Not if I anchor through the wellspring. Marigold’s hand pressed to the stone floor of the chamber. Through Wickem’s consciousness and the network beyond. I’m not touching him alone. I’m touching him through every wellspring simultaneously, a distributed load.

That’s still… I started.

It’s the only option that works, Keane. Her voice held absolute certainty. You said it yourself. We can’t kill him without destabilizing everything. We can’t contain him imperfectly without eventually failing. So we modify the drain to handle what he actually is instead of what we designed for.

She was right. Mathematically, tactically, strategically—she was right.

But it meant putting her in direct contact with the master’s consciousness and risking her to fix my incomplete design.

How long?
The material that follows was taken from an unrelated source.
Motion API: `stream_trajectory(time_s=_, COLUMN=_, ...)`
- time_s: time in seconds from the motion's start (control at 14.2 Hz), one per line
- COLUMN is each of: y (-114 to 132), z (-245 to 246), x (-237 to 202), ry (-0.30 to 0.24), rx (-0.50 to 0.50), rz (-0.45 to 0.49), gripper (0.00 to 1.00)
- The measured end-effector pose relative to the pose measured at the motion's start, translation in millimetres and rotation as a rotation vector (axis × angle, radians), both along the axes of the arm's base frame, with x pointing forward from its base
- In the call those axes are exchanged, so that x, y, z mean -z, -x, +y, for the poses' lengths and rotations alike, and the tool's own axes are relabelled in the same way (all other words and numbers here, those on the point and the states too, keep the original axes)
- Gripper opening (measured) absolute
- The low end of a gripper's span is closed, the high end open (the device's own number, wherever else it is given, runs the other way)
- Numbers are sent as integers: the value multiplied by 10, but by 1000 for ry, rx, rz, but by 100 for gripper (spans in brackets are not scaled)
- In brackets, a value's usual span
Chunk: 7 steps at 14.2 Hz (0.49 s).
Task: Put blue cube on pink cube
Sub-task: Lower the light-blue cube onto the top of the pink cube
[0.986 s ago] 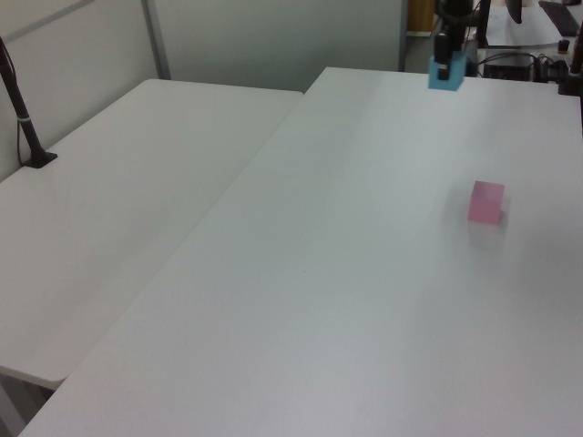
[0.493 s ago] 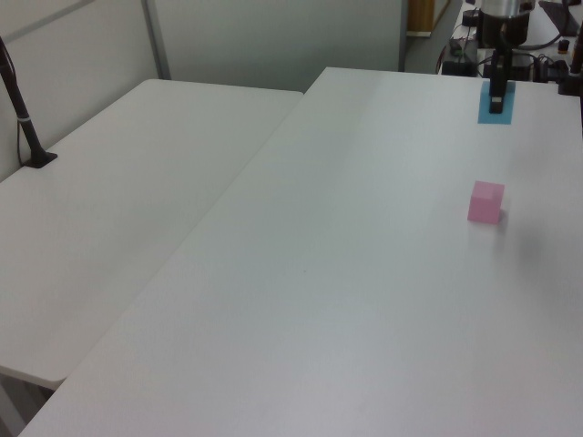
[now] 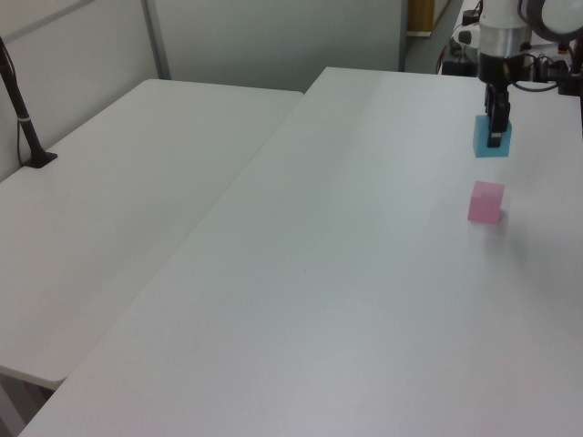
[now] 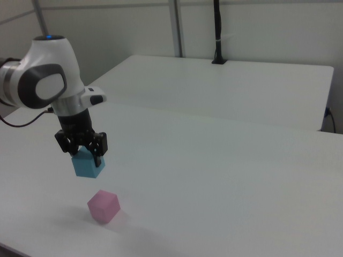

Cyrus asked, already accepting and calculating containment protocols in case things went wrong.

Five minutes to establish the connection. Ten to encode the modified termination rule into the lattice architecture. Another five to verify it’s stable.

Twenty minutes. Twenty minutes of Marigold’s consciousness touching the master’s while I guided her through dimensional mathematics she’d never studied, Elio held truth overlays that kept both of them from being deceived, and Cyrus stood ready to burn the connection if corruption jumped.

Marigold looked at Cyrus. Not asking permission but questioning whether if he could hold the line if she went in.

He met her eyes for one second before nodding once.

Do it, I said, not because I wanted to but because it was the only choice that didn’t guarantee failure.